SAN ANTONIO – Local researchers are developing software that transportation agencies can use to detect and report traffic condition changes and information on weather conditions.
Tropical Storm Imelda served as an opportunity for the Southwest Research Institute. A team used Houston traffic data during the storm to train its new software to recognize different weather patterns.
“While that tropical depression was occurring, we had a live map of Houston pulled up, and basically what we were doing is looking at all the locations where we were detecting weather anomalies, in this case, storms,” said Dan Rossiter, a research analyst with the Southwest Research Institute.
Rossiter is part of the team that created ActiveVision. He said math equations take what the camera sees and turn it into information on weather conditions and information on traffic congestion.
“It looks at things like I've got a dark sky up above.

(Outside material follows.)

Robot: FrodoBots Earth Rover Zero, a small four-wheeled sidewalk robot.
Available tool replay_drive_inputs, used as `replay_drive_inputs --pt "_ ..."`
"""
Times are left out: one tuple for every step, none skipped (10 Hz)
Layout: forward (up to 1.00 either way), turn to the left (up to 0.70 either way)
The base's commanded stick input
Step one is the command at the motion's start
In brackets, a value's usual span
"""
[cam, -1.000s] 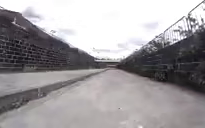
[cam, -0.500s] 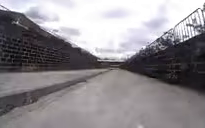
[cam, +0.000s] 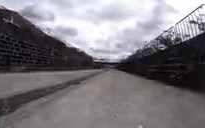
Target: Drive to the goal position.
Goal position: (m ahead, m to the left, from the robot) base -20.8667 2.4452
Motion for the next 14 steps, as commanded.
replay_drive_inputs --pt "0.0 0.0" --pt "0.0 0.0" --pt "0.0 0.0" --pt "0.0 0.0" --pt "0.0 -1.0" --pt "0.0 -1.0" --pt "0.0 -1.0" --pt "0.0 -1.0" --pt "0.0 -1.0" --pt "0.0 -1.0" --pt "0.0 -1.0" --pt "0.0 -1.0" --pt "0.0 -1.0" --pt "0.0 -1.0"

I've got this glinting, shimmering look on the ground that looks like maybe there's rain on the ground. It takes all those individual bits that on their own maybe won't tell you the whole picture. It pieces them together,” Rossiter said.

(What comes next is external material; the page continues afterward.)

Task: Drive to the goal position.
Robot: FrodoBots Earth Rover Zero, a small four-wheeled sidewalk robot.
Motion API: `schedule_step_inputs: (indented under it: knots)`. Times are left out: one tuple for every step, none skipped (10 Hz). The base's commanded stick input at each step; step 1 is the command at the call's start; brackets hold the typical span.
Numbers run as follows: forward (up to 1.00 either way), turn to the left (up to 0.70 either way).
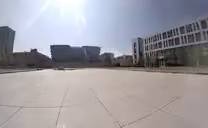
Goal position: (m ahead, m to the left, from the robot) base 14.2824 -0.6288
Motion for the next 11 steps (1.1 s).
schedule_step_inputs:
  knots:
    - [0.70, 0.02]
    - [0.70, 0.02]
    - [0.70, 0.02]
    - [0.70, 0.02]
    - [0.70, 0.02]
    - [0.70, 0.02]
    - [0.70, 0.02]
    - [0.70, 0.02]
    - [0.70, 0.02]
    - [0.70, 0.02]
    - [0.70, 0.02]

He said the idea began about three years ago when he went to New Mexico.
“One of the big problems New Mexico has is dust storms. So, there are these big clouds that come up. They hide visible. They impede visibility, and they make it real hard for drivers to be safe,” Rossiter said. “There was a collision that was about 30 vehicles involved in it, and it was along the I-10 corridor in that state, and there were many fatalities involved. … It kind of spawned from that event. We decided we wanted to look into what options there were to kind of think out of the box when it comes to detecting these incidents."
Rossiter said ActiveVision’s weather-sensing capabilities are already available. Phase two isn’t ready yet, but it will include vehicle counts, vehicle classification and wrong-way driver detection.
“Our goal is to provide a vision solution that will work for these agencies, whether it be a small municipality that may be more focused on intersections, whether it be a large Department of Transportation that's looking at highways,” Rossiter said.
He said what each city does with the data collected is up to them. The Southwest Research Institute said the data can be used to notify drivers of potential traffic alerts on digital signs over the highways or be sent to their cars as an alert.
“I've had close connections with transportation agencies in different states over my time here, and I know with all of them, they have these kinds of challenges, and being able to craft a solution that's going to help them solve those is really exciting,” Rossiter said.
Rossiter said the solution is cost-effective. The cameras, in most cases, are already in place, and it’s more costly to maintain weather sensors.